Stats: Betting Correlation: .96  Playing Efficiency: .63  Insurance Correlation: .85

KISS IV - An unbalanced, level 1 count that I came up with that mixes the best part of KISS II and III into a count that can rival level 2, balanced counts.  While this count does not require true counting, it may be harder for some individuals as it does involve a side count.  I will break this count down in a future article.
Stats: Betting Correlation: .98  Playing Efficiency: .62  Insurance Correlation: .87

As I said before, there are many other great counts out there, but these are the ones that I personally recommend for people to learn. 

Bankroll Management

Since bankroll management is covered by so many other sources I'm just going to give a brief guideline to follow.  Have 1000 units of whatever minimum bet you are planning in your bankroll at all times.  That means that if you want to play a $10 minimum bet, then you need to have a $10,000 bankroll.  There are ways to mitigate this, however, such as playing on a replenishable bankroll, lowering minimum bet size, gaining a larger edge in your game, or wonging out. 
That will be the end of the Basics of Card Counting series.  If you have any questions do not hesitate to comment or go to my forum and ask there!

Saturday, December 17, 2011

Card Counting Basics - Part 3

If you haven't already checked them out, here is both Part 1 and Part 2 of this series.

Finally, How to Count Cards!

Now that we have the background information out of the way, it's time to actually break down how to count cards.  I'm going to start this off by explaining a bit about what components a count has, and how you can use those to decide what is best for you.

To begin, there are two different types of counts.  There are balanced counts, and unbalanced counts.

Balanced:  A balanced count usually starts with an initial running count of 0.  In a balanced count there are an even number of cards that are given a positive numerical value and cards that are given a negative numerical value.  Since there is an even amount of both, a completely brand new deck would have a neutral, or 0, count.

For example, the most common card counting system, assigns all cards 2 through 6 with a value of +1.  This comes out to having 5 ranks of cards with a +1 value.  10's and Aces have a value of -1.  This, once again, comes out to having 5 ranks of cards with a -1 value (10, Jack, Queen, King, Ace.) 

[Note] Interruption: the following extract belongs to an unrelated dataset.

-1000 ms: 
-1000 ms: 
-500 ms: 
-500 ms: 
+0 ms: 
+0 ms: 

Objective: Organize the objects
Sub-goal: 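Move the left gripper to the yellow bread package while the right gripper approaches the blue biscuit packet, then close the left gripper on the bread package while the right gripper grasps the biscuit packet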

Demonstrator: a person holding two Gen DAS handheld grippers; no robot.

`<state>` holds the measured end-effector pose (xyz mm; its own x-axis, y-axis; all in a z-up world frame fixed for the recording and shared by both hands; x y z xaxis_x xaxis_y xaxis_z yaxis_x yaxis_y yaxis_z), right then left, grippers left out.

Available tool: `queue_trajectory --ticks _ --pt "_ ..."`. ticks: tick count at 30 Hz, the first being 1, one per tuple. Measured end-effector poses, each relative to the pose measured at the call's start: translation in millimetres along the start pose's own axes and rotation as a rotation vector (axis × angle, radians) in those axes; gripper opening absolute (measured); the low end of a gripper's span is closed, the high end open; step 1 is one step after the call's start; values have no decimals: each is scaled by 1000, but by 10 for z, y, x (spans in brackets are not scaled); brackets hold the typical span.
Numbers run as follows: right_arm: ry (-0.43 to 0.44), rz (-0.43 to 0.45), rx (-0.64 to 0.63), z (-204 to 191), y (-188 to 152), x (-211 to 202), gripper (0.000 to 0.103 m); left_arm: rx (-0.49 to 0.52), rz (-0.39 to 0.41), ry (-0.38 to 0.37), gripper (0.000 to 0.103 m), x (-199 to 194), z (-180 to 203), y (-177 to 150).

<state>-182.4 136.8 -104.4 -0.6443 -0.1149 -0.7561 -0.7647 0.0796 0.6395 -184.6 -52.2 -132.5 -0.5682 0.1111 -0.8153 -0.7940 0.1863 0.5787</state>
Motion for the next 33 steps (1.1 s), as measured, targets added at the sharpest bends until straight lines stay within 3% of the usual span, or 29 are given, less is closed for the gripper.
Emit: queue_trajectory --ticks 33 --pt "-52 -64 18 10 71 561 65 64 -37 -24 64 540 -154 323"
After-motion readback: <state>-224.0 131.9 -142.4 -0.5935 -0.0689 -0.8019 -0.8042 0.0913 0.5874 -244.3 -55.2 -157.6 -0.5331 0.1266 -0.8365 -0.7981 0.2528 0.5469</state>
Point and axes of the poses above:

Balanced counts also require you to convert your running count into what is called a true count.  This is acheived by taking your running count and dividing that number by the number of decks remaining.  The true count is an accurate representation of the player's advantage at any given moment.  Balanced counts are generally considered more difficult than unbalanced, but also more powerful.

Unbalanced:  An unbalanced count is generally considered to be easier to learn than a balanced count, but they are usually less powerful (this is not always true).  Unbalanced counts are great for beginner's as they do not require you to convert your running count into a true count.  Do not let the alpha male inside you decide you won't waste your time with unbalanced counts because of a tiny loss of power.  I still use, depending on the game, an unbalanced count.
An unbalanced count has more ranks given a positive numerical value than they do ranks with a negative numerical value.  For example, take a look at the KISS III count.  You will see that there are two more positive cards per deck (since only black 2's are counted as +1) than negative.

This is actually a very cool feature as it works as a sort of "auto correct," where it automatically will adjust your inital running count as you play.  Let me give you an example of this.

Using the KISS III system, your initial running count for a 6 deck game is 9.  You gain an advantage whenever your running count reaches 20 or above.  So how many more positive cards would it take to get an advantage?  11 obviously as 9+11=20.  If you take that 11 and divide it by 5.75 (remember you've taken 11 cards out of the 6 decks and you get 1.9.  A true count of 2.0 is usually where a balanced count begins raising its bets, assuming it's a level 1 count.

Now let's fast forward through a few decks.  We're down to 4 decks remaining.  Our initial running count with 6 decks left was 9, but since then we've been counting 2 extra positive cards per deck.  That means a neutral count would rise by 2 for every deck played.  So at 5 decks it becomes 11.  At 4 decks it becomes 13.  Now how many cards does it take to get an advantage?  7 more positive cards.  Let's take that 7 and divide it by the number of decks remaining and we get 1.8 again. 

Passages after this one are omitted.